**Exercise goal:** From the data below, please reproduce exactly everything from the line that contains "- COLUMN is" down to the line that contains "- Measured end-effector", with both ends included.

**Materials provided:**
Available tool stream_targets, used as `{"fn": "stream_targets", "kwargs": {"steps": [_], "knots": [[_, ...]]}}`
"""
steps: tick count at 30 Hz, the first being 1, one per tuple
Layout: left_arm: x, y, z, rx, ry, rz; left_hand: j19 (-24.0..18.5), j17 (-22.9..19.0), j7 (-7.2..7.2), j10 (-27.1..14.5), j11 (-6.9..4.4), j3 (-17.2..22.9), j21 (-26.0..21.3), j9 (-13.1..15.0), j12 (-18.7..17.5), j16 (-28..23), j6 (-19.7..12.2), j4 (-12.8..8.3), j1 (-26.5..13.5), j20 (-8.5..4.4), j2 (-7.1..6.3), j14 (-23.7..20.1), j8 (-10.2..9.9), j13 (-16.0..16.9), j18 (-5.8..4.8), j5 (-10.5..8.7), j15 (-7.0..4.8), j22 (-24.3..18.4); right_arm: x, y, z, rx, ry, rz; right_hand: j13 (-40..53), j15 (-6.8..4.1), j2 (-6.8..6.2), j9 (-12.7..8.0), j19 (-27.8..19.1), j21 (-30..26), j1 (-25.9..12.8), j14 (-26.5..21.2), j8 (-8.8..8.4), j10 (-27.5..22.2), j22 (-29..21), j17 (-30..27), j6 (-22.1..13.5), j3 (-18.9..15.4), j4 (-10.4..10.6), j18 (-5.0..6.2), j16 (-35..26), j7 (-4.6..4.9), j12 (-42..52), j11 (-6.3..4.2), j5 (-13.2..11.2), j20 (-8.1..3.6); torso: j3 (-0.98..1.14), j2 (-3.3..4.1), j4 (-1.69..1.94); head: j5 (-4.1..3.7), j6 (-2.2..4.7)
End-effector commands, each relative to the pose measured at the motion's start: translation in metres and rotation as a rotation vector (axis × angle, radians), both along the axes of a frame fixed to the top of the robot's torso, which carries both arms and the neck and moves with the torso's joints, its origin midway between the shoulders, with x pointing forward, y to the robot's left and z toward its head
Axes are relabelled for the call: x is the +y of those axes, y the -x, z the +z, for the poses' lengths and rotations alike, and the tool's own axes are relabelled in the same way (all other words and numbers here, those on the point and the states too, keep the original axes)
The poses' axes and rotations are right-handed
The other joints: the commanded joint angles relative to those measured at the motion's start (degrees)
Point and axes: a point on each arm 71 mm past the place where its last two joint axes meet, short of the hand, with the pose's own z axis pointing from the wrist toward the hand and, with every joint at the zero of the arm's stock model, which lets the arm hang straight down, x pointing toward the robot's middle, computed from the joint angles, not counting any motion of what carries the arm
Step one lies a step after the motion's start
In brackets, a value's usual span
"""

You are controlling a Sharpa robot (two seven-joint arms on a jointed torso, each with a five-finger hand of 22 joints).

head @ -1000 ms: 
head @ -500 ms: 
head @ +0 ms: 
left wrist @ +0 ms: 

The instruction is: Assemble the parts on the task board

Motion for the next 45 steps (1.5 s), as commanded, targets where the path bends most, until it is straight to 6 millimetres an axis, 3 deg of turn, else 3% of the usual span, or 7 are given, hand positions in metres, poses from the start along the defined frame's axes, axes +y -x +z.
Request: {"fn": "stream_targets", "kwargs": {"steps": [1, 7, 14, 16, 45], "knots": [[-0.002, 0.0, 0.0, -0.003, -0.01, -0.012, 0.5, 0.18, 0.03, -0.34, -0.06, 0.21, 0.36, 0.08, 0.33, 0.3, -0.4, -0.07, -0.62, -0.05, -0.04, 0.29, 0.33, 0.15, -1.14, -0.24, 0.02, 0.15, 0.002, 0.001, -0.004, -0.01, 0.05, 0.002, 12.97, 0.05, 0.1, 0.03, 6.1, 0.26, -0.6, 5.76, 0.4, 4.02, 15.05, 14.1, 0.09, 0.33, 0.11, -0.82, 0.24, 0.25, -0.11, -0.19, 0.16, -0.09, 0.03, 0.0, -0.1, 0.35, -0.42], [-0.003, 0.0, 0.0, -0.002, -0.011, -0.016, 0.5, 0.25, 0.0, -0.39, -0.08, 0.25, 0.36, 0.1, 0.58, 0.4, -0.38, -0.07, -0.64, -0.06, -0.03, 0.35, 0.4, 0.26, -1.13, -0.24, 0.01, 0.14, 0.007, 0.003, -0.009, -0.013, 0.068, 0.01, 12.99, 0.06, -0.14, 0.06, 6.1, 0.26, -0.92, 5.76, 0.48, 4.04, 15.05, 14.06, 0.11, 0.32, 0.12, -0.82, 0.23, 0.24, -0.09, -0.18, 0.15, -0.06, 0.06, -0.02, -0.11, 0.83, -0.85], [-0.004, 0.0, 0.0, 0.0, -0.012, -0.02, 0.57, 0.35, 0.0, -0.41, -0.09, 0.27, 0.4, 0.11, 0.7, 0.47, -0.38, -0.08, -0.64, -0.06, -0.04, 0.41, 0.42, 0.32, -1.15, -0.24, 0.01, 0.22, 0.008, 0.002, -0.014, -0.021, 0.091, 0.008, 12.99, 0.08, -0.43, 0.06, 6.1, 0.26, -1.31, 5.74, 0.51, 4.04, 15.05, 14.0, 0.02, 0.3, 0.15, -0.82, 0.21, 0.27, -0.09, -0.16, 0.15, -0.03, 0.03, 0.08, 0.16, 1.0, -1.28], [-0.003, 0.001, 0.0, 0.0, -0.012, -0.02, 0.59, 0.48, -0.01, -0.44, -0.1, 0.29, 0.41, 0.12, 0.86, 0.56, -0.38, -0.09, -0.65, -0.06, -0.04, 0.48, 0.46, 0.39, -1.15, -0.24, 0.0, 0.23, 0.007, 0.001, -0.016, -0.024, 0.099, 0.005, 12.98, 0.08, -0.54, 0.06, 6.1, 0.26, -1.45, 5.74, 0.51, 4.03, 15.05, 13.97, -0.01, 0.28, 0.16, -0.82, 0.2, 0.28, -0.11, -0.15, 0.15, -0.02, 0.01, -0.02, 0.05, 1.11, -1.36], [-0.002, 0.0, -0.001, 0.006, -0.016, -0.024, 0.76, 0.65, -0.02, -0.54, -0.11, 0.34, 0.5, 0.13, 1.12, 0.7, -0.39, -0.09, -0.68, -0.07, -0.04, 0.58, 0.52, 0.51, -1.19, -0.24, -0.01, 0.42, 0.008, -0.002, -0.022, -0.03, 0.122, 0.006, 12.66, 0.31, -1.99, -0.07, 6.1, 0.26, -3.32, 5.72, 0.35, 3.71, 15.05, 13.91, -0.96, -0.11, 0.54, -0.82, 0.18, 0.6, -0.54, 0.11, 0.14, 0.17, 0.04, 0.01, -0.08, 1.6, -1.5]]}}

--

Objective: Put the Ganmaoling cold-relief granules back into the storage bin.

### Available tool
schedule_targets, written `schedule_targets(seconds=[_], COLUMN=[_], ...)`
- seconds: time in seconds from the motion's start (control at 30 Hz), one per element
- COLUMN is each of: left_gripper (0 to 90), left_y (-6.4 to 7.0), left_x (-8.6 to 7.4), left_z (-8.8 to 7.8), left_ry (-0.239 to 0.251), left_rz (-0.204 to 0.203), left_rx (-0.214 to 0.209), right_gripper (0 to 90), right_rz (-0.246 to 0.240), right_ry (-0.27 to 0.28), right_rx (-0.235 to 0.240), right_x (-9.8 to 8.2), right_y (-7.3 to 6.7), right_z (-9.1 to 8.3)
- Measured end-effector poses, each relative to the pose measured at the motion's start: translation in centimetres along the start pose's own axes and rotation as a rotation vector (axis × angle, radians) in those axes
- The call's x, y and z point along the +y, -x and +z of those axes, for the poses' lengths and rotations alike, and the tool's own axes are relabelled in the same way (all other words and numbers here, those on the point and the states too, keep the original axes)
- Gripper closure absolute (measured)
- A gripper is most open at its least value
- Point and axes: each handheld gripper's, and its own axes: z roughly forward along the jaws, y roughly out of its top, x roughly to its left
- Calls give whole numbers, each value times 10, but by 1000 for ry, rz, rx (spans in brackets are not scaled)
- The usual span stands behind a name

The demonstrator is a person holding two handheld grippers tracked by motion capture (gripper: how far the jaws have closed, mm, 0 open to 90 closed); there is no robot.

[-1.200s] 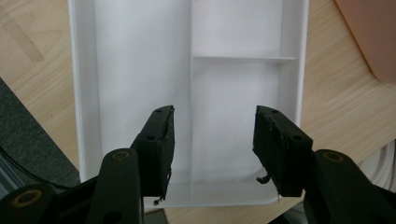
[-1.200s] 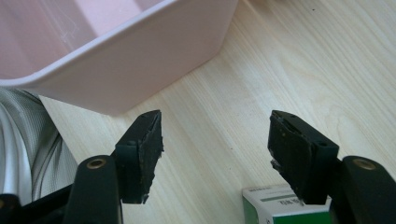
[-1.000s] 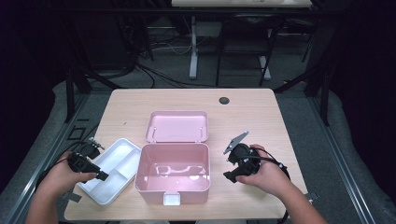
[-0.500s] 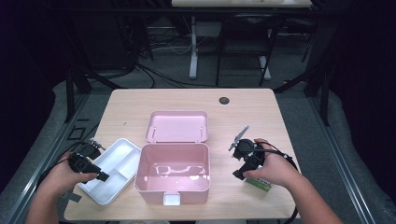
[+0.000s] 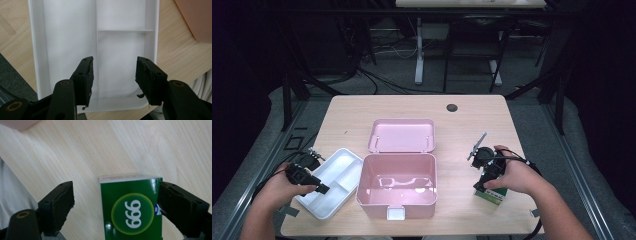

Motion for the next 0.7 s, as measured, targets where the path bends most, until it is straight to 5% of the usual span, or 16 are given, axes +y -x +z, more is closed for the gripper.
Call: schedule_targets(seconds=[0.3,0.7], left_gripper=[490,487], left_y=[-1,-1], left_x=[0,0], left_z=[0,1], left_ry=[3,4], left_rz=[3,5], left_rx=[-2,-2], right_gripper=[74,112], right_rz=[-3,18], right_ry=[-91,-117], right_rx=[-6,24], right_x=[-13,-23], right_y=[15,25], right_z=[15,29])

**Answer for this exercise:**
- COLUMN is each of: left_gripper (0 to 90), left_y (-6.4 to 7.0), left_x (-8.6 to 7.4), left_z (-8.8 to 7.8), left_ry (-0.239 to 0.251), left_rz (-0.204 to 0.203), left_rx (-0.214 to 0.209), right_gripper (0 to 90), right_rz (-0.246 to 0.240), right_ry (-0.27 to 0.28), right_rx (-0.235 to 0.240), right_x (-9.8 to 8.2), right_y (-7.3 to 6.7), right_z (-9.1 to 8.3)
- Measured end-effector poses, each relative to the pose measured at the motion's start: translation in centimetres along the start pose's own axes and rotation as a rotation vector (axis × angle, radians) in those axes

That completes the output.